Conventional bacterial identification has been based on an array of biochemical tests, which are particularly technique- and operator-sensitive. Relatively minor differences in culture procedures can influence results and some characteristics may not be reproducible under conditions used in different laboratories. In addition, the biochemical tests are greatly influenced by the size and age of the inoculum and the degree of anaerobiosis (33). In early studies, isolates were identified only to the genus level. By 1974, the first thorough bacteriological analysis to the species level was published (64), which was subsequently followed by others who adopted more comprehensive procedures for identification (65, 66, 82).

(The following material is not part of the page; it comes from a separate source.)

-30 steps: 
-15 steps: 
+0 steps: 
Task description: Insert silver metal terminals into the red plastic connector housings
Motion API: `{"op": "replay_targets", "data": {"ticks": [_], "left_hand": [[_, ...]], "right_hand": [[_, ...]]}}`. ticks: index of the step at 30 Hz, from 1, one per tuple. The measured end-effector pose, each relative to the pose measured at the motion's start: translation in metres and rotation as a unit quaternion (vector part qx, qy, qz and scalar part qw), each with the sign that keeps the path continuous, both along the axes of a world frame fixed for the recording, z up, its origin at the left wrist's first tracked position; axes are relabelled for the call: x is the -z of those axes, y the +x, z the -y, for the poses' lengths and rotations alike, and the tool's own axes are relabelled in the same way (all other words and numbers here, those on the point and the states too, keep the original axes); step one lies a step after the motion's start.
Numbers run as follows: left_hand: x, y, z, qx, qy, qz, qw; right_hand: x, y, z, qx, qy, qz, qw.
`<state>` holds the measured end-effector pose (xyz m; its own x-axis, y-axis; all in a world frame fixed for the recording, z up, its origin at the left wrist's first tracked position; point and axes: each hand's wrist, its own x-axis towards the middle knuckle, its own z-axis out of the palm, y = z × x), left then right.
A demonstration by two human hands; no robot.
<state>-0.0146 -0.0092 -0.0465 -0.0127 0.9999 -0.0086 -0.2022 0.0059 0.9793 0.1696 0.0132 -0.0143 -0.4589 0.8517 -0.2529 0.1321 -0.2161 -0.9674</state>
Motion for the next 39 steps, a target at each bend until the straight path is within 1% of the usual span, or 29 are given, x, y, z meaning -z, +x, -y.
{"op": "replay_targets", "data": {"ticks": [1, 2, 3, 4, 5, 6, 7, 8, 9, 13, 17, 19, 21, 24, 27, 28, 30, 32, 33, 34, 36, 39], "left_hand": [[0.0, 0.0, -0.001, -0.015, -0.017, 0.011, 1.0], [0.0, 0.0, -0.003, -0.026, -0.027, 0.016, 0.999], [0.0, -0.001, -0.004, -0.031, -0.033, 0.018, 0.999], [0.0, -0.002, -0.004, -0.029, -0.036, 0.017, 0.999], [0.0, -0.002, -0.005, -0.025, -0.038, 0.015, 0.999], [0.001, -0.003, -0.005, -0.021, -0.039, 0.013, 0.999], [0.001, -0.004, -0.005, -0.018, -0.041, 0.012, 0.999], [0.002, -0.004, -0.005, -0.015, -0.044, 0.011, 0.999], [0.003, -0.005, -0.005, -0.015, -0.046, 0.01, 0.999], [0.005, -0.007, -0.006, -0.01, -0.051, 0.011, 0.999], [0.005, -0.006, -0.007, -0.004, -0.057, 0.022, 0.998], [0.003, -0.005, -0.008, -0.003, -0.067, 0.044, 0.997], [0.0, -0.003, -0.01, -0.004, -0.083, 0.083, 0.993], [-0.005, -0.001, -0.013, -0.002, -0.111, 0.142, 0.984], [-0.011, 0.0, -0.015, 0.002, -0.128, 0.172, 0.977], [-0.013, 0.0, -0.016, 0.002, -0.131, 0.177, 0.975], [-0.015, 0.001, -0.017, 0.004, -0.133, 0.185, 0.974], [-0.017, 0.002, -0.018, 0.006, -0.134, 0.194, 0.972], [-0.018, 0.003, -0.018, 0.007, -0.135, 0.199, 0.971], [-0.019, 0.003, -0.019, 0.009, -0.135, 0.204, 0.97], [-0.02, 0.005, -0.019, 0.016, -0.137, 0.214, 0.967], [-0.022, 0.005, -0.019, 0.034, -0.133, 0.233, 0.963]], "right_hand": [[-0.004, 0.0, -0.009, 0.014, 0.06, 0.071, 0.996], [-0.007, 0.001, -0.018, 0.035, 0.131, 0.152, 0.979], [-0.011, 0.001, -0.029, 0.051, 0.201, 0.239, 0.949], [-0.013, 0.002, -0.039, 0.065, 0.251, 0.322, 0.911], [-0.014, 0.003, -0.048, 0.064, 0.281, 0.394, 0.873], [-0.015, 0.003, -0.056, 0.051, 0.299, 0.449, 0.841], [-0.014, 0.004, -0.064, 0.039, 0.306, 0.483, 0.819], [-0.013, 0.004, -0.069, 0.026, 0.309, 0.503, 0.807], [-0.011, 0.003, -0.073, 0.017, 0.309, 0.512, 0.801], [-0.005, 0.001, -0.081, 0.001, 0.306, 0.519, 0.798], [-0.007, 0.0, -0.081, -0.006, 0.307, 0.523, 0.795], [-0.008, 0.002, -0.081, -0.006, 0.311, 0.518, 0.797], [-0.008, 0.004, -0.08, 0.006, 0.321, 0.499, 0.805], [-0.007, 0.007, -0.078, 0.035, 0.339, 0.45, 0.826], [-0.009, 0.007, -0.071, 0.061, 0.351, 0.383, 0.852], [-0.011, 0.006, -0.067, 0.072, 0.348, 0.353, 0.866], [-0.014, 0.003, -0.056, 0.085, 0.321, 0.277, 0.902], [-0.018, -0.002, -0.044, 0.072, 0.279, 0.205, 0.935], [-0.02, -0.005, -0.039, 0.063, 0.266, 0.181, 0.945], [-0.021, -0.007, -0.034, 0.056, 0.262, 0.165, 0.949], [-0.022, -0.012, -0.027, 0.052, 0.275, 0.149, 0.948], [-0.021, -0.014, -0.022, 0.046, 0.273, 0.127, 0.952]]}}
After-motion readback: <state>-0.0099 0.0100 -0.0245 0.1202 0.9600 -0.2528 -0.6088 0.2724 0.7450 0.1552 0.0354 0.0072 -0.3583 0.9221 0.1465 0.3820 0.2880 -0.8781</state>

Bergey’s Manual of Systematic Bacteriology (83) was used as the early standard for identification (32, 81, 84, 85). Later, others (65, 66, 82) adopted the VPI manual (86) for anaerobic bacteria. The introduction of biochemical test kits simplified laboratory procedures (87) and from the 1980s the API kits became popular (88). These offered a degree of standardization across laboratories (89) and were often supplemented with other tests (Bergey’s and the VPI manual) as their databases were unable to identify all endodontic isolates (89–92). More recently, commercially available kits have been used exclusively with identification based entirely on the kit database (93–97). This is problematic because the databases do not cover the strains found in root canal systems (98).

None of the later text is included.